放っておくと栄養を吸われてしまい、健全に育たないなどの影響がある為、気が抜けません。
他にもネキリムシやウリハムシ、テントウムシダマシや蝶や蛾の幼虫も。
消毒の力は偉大だなと思いますね(笑)
決して使いませんが、あまりにも大変なので。
忘れてならないのが鳥獣害対策です。
全国どこでも被害の声が聞こえるようになりましたね。
栽培1年目、鹿とカモシカ出現で半壊しました。
新芽を食べられ、球根が引きずり出され、畝は足跡だらけ。
山に食料が少ないと花まで食べることも分かりました。
興味のある方向けにダリア園の動画のリンクはこちら。
3回におよんだ対策と被害のいたちごっこの末、畑の周りは鹿よけのネットを張りました。
その後は一度突破されるも被害がほぼ無いため、有効な手段だと考えています。
栽培エリアには猿がいないのが救いです。
Q.どこで買えますか?
・球根:直売所店頭/インターネット販売
・切り花:直接お問い合わせいただいて発送/インターネット販売/事前予約の上、畑で直接
4月に入るとお世話になっていたダリア園の球根が「道の駅 両神温泉薬師の湯の農林産物直売所」に並びます。
それ以降、5月の中旬くらいまでの間、土日に限り栽培相談をしながら、球根を店頭販売をする予定です。(オンライン栽培相談も実施中!)
新型コロナの影響や遠方で来られない方向けには、インターネット販売をご利用ください。(令和4年度の球根販売はオンラインのみです。)
BASE:https://naturald.base.shop
Twitter:https://twitter.com/NaturalDahlia
Instagram:https://www.instagram.com/naturaldahlia/
facebook:https://www.facebook.com/NaturalDahlia
オンライン栽培相談:https://coubic.com/natural-dahlia/855937
ホームページ開設:https://www.natural-dahlia.space/
Q.興味を持ってくださった方にお伝えしたいことがあれば。
ダリアの現状ですが、お花屋さんで販売されている種類はごく僅かです。
生産者も花屋にも持続のためには利益が必要ですから、日持ちの良いものや輸送の際にダメージの出にくいもの、人気のある品種にどうしても集中します。
それは商売の原則としては正しいことでもあるわけですが、皆さんの目に触れていないダリアはもっともっと沢山あります。

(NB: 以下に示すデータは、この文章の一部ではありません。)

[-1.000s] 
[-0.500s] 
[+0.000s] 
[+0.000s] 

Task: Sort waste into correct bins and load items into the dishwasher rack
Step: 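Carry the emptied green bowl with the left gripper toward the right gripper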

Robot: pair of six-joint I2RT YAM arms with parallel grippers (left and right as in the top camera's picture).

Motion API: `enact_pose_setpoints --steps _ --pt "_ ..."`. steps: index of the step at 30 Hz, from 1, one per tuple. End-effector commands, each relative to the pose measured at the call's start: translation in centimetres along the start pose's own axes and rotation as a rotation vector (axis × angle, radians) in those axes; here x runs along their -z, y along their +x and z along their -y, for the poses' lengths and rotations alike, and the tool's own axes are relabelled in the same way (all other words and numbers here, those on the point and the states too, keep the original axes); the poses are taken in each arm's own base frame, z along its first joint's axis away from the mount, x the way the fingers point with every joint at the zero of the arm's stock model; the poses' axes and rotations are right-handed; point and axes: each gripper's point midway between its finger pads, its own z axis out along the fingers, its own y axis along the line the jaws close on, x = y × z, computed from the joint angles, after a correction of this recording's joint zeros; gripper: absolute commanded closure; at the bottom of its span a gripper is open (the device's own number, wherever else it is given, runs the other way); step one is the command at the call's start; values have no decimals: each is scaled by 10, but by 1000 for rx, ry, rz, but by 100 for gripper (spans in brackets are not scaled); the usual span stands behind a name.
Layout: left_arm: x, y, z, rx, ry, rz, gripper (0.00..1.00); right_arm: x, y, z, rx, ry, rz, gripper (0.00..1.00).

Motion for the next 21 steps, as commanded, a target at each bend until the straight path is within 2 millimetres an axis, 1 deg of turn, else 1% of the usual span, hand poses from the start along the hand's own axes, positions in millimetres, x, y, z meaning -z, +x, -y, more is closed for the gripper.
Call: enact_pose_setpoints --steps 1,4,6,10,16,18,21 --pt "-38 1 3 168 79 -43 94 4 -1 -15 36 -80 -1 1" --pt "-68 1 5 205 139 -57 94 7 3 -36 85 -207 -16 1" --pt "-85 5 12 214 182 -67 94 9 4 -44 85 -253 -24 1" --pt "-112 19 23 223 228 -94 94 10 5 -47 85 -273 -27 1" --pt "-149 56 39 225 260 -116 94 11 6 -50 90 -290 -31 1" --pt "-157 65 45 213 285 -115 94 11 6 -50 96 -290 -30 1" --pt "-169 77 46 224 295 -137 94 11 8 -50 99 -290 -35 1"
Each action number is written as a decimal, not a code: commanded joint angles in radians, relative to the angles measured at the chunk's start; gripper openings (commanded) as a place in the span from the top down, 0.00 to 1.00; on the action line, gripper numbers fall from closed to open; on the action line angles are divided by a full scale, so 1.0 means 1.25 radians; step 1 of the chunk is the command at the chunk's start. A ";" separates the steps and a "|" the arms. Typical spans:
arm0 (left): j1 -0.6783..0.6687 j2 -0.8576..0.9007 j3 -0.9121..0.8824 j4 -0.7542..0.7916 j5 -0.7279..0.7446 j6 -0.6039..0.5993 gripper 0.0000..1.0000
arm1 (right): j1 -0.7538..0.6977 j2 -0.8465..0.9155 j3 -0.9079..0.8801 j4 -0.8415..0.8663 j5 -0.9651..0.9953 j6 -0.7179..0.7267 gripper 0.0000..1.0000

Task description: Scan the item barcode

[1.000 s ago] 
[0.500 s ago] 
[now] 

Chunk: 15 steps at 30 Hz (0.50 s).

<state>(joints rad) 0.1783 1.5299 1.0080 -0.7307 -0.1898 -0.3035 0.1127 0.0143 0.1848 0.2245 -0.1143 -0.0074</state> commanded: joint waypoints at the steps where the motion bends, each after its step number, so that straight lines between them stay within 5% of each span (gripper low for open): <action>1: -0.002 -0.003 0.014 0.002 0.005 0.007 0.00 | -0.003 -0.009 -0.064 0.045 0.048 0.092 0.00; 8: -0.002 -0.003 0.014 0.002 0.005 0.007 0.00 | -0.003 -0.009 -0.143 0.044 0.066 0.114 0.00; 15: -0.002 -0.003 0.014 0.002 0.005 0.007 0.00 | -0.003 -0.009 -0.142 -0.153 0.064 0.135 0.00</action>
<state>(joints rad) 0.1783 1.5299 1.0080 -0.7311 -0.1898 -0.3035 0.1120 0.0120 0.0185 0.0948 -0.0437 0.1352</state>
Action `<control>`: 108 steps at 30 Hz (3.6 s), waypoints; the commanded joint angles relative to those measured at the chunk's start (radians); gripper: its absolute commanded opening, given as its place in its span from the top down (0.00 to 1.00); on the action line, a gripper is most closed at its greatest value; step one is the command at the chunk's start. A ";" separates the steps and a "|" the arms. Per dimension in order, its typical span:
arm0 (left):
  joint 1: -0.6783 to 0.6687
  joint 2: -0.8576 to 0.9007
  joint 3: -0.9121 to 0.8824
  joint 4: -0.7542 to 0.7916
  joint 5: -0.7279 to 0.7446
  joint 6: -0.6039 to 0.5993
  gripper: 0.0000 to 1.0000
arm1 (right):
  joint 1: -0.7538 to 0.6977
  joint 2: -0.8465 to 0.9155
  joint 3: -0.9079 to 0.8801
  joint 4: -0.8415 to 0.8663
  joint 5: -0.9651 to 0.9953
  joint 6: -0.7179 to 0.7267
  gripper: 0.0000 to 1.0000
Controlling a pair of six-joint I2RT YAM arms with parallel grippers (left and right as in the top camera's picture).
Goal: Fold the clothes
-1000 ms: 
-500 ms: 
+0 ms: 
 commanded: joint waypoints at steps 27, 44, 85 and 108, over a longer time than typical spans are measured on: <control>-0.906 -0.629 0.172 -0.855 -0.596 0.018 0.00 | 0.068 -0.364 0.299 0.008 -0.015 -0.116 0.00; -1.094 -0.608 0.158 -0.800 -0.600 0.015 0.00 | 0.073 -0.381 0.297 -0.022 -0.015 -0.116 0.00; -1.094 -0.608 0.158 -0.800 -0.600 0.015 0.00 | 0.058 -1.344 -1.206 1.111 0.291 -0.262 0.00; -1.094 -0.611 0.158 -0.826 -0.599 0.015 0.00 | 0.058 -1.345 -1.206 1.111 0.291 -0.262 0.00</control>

全国各地にダリア園がありますので、ぜひお近くのダリア園に足を運び、色々なダリアを知ってくれると嬉しいです。
私のお借りしている畑は両神山麓花の郷ダリア園に向かう途中にあります。
注文が入れば切り花として納品しているため、ときにスカスカで全然見ごたえは無いかもしれませんが、「本当に無肥料で育つの?」と疑っている方はその目でお確かめ頂ければ。
また、開花がダリア次第なので「2週間後、何を、何本」みたいなご要望は受けかねますが、「何色と何色がが何本くらい用意できそう」という情報は都度発信します。
お届けするダリアが、笑顔や、勇気や、やりたかったことの実現に繋がれば幸いです。